High-performance liquid chromatography (HPLC) was used to analyze four monomeric phenolic compounds, including caffeic acid, ferulic acid, p-coumaric acid, and chlorogenic acid, in potatoes [3]. The chromatographic conditions were as follows: Agilent 1260 UV detector, C18 reverse-phase column (250 × 4.6 mm, 5 μm), column temperature of 25 °C, injection volume of 20 μL, flow rate of 0.8 mL min−1, gradient elution with methanol (A) and a 1% formic acid water solution (B), with the following elution conditions: 0–10 min, 75–60% A; 10.01–60 min, 60–40% A; 60.01–65 min, 40–75% A. The detection wavelength was set at 280 nm, and the content of each monomeric phenolic compound was calculated based on the respective standard curves (μg g−1).

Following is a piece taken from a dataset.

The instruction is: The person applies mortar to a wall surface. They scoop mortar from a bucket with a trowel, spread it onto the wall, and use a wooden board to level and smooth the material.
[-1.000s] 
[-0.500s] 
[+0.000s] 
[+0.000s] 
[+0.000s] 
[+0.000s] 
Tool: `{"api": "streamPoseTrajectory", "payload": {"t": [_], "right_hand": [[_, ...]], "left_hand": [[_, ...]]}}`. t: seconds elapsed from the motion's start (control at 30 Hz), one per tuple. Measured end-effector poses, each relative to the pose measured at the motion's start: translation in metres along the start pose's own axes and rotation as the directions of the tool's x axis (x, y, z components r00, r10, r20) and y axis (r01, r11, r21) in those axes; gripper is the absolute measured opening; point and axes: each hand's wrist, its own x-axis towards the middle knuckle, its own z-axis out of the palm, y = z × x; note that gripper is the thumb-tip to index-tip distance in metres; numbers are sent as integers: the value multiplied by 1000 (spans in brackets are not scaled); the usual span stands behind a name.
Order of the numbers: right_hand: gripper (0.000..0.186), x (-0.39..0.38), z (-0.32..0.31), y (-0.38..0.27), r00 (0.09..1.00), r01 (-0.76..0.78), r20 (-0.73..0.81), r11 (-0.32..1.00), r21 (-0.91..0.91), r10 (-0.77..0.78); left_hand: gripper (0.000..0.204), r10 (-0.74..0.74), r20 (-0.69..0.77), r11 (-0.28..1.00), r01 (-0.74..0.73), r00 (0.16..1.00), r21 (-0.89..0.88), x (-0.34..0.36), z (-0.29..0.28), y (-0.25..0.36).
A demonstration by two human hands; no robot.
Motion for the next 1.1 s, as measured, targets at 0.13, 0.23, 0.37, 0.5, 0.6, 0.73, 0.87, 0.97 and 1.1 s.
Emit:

3.5. Determination of PAL Enzyme Activity

The determination of PAL enzyme activity referred to the method by Liu et al. [60]. Five grams of potato samples was added to 20 mL of extraction solution (0.1 mol L−1 pH 8.8 borate-boric acid buffer). The mixture was centrifuged at 4 °C and 12,000× g for 30 min, and the supernatant was collected. In a test tube, 3 mL of 50 mM pH 8.8 borate buffer and 0.5 mL of 20 mmol L−1 L-phenylalanine were mixed. Following a 10 min preincubation at 37 °C, 0.5 mL of enzyme solution was added. The initial absorbance at 290 nm (OD0) of the mixture was then quickly measured. After a 60 min incubation at 37 °C, the final absorbance at 290 nm (OD1) was measured. The PAL activity was quantified by the change in absorbance before and after incubation, with one unit defined as a 0.01 increase in absorbance at 290 nm per hour.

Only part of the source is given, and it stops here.